■ Material supplied ■
——
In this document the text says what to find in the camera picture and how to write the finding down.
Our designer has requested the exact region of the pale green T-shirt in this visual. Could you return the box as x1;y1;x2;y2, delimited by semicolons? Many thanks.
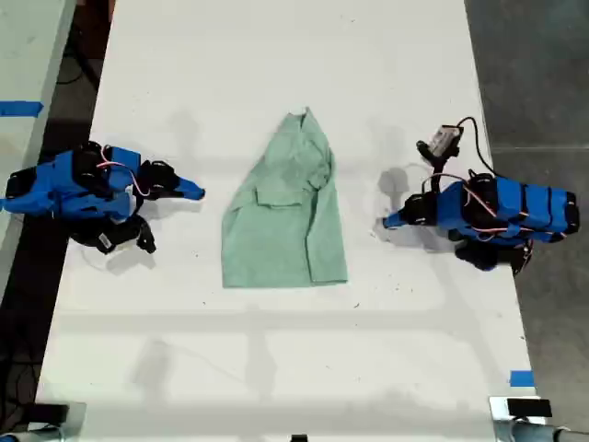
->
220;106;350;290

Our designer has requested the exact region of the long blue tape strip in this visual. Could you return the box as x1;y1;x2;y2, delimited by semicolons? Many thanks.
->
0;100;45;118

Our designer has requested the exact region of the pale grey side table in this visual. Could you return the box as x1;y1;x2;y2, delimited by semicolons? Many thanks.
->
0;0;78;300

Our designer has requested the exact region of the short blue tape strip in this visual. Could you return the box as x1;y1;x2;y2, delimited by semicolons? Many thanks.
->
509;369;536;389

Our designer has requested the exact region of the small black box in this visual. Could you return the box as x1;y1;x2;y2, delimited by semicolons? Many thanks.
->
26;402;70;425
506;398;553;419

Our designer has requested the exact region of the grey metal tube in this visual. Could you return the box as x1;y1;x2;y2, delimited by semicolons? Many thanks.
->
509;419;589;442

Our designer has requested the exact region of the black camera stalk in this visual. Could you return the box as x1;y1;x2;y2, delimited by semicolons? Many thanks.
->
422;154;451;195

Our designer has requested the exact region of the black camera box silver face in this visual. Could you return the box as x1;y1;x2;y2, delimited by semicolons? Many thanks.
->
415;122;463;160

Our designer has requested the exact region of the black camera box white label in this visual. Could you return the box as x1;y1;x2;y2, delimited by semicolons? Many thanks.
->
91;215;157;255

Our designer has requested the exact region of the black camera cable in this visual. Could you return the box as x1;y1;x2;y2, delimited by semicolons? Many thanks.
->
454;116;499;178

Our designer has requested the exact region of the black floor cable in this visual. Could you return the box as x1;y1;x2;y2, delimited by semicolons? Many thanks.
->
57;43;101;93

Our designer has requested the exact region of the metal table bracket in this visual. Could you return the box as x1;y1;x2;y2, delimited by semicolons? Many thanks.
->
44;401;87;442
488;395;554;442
——
■ Assignment ■
Every line above that includes the word "blue" should be listed.

■ Written answer ■
Our designer has requested the exact region of the long blue tape strip in this visual. Could you return the box as x1;y1;x2;y2, delimited by semicolons? Many thanks.
Our designer has requested the exact region of the short blue tape strip in this visual. Could you return the box as x1;y1;x2;y2, delimited by semicolons? Many thanks.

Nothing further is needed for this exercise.